_WHAT NEEDS TO BE DONE_
Please copy out all lines of the entries that contain the word "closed".

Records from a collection
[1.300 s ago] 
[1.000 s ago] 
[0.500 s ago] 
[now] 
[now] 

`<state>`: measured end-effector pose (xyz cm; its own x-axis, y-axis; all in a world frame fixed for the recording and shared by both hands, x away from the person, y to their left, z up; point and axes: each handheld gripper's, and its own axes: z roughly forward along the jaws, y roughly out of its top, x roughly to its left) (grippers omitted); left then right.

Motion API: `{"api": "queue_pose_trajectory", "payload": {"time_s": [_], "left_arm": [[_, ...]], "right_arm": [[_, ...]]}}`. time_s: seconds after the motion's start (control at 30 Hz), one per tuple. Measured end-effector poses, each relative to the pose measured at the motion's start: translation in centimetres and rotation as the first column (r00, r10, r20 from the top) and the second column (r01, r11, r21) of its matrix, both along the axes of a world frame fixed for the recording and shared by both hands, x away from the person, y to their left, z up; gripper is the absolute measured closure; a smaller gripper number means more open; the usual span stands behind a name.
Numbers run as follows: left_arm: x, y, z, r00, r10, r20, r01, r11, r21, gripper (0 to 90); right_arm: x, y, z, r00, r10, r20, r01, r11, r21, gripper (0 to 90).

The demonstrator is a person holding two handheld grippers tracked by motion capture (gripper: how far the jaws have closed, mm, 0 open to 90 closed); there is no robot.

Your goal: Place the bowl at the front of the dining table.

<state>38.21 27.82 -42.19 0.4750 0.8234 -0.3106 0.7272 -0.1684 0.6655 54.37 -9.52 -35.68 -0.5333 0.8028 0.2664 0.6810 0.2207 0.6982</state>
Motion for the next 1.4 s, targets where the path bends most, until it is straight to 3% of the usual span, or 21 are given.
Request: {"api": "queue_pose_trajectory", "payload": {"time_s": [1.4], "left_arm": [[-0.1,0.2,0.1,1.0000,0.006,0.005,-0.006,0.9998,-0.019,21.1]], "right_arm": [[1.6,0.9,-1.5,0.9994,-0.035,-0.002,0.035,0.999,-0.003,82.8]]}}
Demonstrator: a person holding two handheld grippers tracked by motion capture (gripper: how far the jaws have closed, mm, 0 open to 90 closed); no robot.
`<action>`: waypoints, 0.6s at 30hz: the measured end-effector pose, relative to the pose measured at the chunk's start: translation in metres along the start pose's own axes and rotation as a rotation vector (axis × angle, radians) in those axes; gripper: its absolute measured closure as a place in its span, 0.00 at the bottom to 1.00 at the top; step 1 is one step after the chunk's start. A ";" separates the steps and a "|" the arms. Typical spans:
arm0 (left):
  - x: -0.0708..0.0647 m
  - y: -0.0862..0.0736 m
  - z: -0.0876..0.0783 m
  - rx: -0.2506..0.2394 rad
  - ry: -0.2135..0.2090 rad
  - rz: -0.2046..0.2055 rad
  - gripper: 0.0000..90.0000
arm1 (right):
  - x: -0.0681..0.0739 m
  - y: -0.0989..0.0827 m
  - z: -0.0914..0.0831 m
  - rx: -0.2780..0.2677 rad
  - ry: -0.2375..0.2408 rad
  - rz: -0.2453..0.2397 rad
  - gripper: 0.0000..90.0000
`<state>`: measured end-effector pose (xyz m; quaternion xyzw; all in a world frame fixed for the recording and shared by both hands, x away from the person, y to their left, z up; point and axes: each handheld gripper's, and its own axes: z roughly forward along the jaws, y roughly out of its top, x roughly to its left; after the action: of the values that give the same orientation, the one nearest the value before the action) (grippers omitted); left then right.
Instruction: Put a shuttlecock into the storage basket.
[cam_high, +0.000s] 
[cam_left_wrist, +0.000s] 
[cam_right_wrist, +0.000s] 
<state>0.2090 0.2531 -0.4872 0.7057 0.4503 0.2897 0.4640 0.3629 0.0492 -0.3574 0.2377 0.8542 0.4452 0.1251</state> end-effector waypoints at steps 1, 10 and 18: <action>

_RESPONSE AREA_
The demonstrator is a person holding two handheld grippers tracked by motion capture (gripper: how far the jaws have closed, mm, 0 open to 90 closed); there is no robot.
Demonstrator: a person holding two handheld grippers tracked by motion capture (gripper: how far the jaws have closed, mm, 0 open to 90 closed); no robot.

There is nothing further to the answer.